ANALYSIS OF FLUID TRANSPORT THROUGH POROUS MEDIA BY 2D NMR-EXCHANGE RELAXOMETRY

Abstract

Low field Nuclear Magnetic Resonance (NMR) relaxometry is an important technique to investigate fluid dynamics in porous media. The two- dimensional correlation Laplace NMR experiments acts an efficient tool to investigate exchange process in different pore classes in a porous media. In these experiments an initial NMR relaxation environment is correlated with a final relaxation environment of molecules migrating from one environment to the other during NMR mixing time im. In this work, T2-T2 relaxation exchange experiments were performed on saturated glass bead system in presence of the fluid flow at different flow rates and at a low and inhomogeneous magnetic field with a simple portable Halbach magnet at a proton Larmor frequency of 9.6 MHz.
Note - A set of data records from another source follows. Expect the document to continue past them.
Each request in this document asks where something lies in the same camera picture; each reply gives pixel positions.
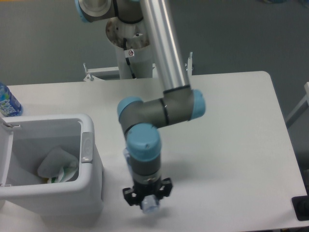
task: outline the white tabletop
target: white tabletop
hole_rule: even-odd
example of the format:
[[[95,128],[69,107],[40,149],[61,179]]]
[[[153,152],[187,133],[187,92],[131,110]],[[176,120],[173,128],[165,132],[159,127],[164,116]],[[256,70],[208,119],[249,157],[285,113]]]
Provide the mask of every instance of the white tabletop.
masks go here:
[[[24,115],[91,116],[105,167],[105,205],[100,215],[40,217],[6,202],[0,231],[239,232],[309,225],[293,210],[291,198],[306,191],[269,75],[200,75],[191,83],[204,94],[206,114],[159,130],[163,178],[171,177],[174,188],[150,216],[122,196],[132,181],[116,108],[130,95],[161,97],[158,79],[10,87]]]

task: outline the light blue joint cap
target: light blue joint cap
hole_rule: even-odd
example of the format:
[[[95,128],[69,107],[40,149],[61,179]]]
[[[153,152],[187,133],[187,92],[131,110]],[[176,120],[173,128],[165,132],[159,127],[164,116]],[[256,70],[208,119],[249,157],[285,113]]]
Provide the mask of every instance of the light blue joint cap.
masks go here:
[[[190,120],[202,117],[206,111],[206,104],[202,92],[199,91],[198,89],[193,89],[193,96],[194,96],[194,105]]]
[[[78,0],[75,0],[75,6],[76,6],[76,10],[79,14],[79,17],[81,18],[81,20],[84,22],[84,23],[90,23],[86,18],[85,16],[83,15],[83,12],[82,12],[82,9],[78,3]]]
[[[130,155],[140,162],[150,162],[161,152],[161,139],[157,128],[149,123],[132,127],[126,138]]]
[[[127,98],[122,99],[118,103],[118,106],[117,106],[118,118],[120,118],[122,111],[133,102],[143,102],[143,101],[139,97],[127,97]]]

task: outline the trash bin lid
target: trash bin lid
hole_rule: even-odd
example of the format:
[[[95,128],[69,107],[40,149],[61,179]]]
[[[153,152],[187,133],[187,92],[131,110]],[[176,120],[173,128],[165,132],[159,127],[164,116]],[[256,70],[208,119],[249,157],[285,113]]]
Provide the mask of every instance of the trash bin lid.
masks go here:
[[[5,185],[13,145],[13,129],[0,117],[0,187]]]

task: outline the silver aluminum tube
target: silver aluminum tube
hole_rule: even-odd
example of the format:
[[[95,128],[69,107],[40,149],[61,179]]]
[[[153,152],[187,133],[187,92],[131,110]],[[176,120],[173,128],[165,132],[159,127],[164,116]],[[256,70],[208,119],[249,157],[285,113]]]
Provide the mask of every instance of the silver aluminum tube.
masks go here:
[[[167,0],[141,0],[158,74],[165,90],[189,85]]]

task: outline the white trash bin
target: white trash bin
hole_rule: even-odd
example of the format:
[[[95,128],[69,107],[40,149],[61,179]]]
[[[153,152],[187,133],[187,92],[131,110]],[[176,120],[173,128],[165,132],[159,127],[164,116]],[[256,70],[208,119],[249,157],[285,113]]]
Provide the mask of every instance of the white trash bin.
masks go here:
[[[7,200],[40,215],[100,212],[103,166],[87,115],[20,116],[0,123],[0,201]],[[68,182],[47,184],[37,170],[53,147],[79,160]]]
The Inverse Laplace transformation algorithm is used to analyze relaxation curves which yield T2—T2 exchange maps from which the exchange pathways between different relaxation sites could be achieved. These experiments revealed that exchange of fluid between different relaxation sites is the characteristic of the size and arrangement of the particles in a porous media. The nature and rate of fluid flow also have dominant effect on exchange phenomenon. The profiles help in quantization of exchange phenomenon as a function of peak shift.